Provided material:
<<<<
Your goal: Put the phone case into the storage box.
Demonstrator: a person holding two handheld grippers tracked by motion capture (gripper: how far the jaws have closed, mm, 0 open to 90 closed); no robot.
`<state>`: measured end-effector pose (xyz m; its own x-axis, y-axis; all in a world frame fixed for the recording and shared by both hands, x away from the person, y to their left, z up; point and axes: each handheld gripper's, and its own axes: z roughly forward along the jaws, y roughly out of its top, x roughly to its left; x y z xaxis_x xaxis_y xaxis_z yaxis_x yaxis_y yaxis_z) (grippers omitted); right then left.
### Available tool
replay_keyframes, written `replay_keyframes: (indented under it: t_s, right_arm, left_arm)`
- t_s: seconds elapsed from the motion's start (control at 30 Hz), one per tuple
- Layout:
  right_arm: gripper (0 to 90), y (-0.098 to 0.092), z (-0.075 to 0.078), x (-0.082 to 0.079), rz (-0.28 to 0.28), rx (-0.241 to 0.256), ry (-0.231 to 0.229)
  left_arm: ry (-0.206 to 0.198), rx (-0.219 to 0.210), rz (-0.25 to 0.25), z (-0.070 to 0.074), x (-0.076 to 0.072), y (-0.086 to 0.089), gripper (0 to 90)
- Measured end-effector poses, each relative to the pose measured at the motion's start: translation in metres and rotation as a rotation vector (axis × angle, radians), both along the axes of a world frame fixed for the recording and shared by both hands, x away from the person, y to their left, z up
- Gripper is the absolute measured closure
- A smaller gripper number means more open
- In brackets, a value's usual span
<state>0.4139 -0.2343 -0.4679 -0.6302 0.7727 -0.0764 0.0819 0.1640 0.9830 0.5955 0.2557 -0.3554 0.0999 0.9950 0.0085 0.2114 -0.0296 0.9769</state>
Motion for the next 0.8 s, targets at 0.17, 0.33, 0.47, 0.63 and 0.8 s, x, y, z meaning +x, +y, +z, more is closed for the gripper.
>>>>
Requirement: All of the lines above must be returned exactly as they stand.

Task answer:
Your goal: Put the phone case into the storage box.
Demonstrator: a person holding two handheld grippers tracked by motion capture (gripper: how far the jaws have closed, mm, 0 open to 90 closed); no robot.
`<state>`: measured end-effector pose (xyz m; its own x-axis, y-axis; all in a world frame fixed for the recording and shared by both hands, x away from the person, y to their left, z up; point and axes: each handheld gripper's, and its own axes: z roughly forward along the jaws, y roughly out of its top, x roughly to its left; x y z xaxis_x xaxis_y xaxis_z yaxis_x yaxis_y yaxis_z) (grippers omitted); right then left.
### Available tool
replay_keyframes, written `replay_keyframes: (indented under it: t_s, right_arm, left_arm)`
- t_s: seconds elapsed from the motion's start (control at 30 Hz), one per tuple
- Layout:
  right_arm: gripper (0 to 90), y (-0.098 to 0.092), z (-0.075 to 0.078), x (-0.082 to 0.079), rz (-0.28 to 0.28), rx (-0.241 to 0.256), ry (-0.231 to 0.229)
  left_arm: ry (-0.206 to 0.198), rx (-0.219 to 0.210), rz (-0.25 to 0.25), z (-0.070 to 0.074), x (-0.076 to 0.072), y (-0.086 to 0.089), gripper (0 to 90)
- Measured end-effector poses, each relative to the pose measured at the motion's start: translation in metres and rotation as a rotation vector (axis × angle, radians), both along the axes of a world frame fixed for the recording and shared by both hands, x away from the person, y to their left, z up
- Gripper is the absolute measured closure
- A smaller gripper number means more open
- In brackets, a value's usual span
<state>0.4139 -0.2343 -0.4679 -0.6302 0.7727 -0.0764 0.0819 0.1640 0.9830 0.5955 0.2557 -0.3554 0.0999 0.9950 0.0085 0.2114 -0.0296 0.9769</state>
Motion for the next 0.8 s, targets at 0.17, 0.33, 0.47, 0.63 and 0.8 s, x, y, z meaning +x, +y, +z, more is closed for the gripper.

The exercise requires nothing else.